▸ Information shown:

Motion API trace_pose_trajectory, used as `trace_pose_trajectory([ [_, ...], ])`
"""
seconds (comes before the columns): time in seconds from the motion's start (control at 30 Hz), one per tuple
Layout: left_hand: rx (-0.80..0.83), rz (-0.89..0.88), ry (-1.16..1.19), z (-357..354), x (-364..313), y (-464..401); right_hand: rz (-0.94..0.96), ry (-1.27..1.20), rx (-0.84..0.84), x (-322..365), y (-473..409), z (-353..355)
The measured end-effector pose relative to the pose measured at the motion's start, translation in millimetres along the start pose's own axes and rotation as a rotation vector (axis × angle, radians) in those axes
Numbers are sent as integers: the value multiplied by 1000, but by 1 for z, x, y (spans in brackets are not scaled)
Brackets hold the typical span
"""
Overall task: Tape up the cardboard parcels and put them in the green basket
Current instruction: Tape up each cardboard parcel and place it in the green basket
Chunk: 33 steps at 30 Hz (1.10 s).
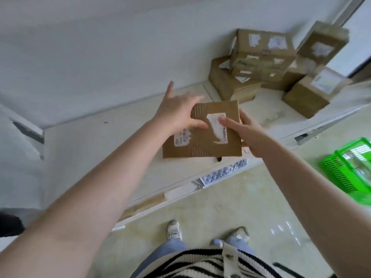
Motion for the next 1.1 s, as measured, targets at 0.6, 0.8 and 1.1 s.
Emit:
trace_pose_trajectory([
  [0.6, 236, 351, 1410, -135, -376, -100, -115, -455, -664, -114, 144, 362],
  [0.8, 589, 210, 1213, -175, -512, -117, -4, -432, -811, -126, 180, 463],
  [1.1, 746, -64, 1040, -213, -661, -191, -68, -667, -1117, -174, 196, 584],
])
Point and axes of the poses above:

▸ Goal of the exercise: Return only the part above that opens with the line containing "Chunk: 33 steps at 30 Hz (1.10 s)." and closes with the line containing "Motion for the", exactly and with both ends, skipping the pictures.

▸ Reply:
Chunk: 33 steps at 30 Hz (1.10 s).
Motion for the next 1.1 s, as measured, targets at 0.6, 0.8 and 1.1 s.

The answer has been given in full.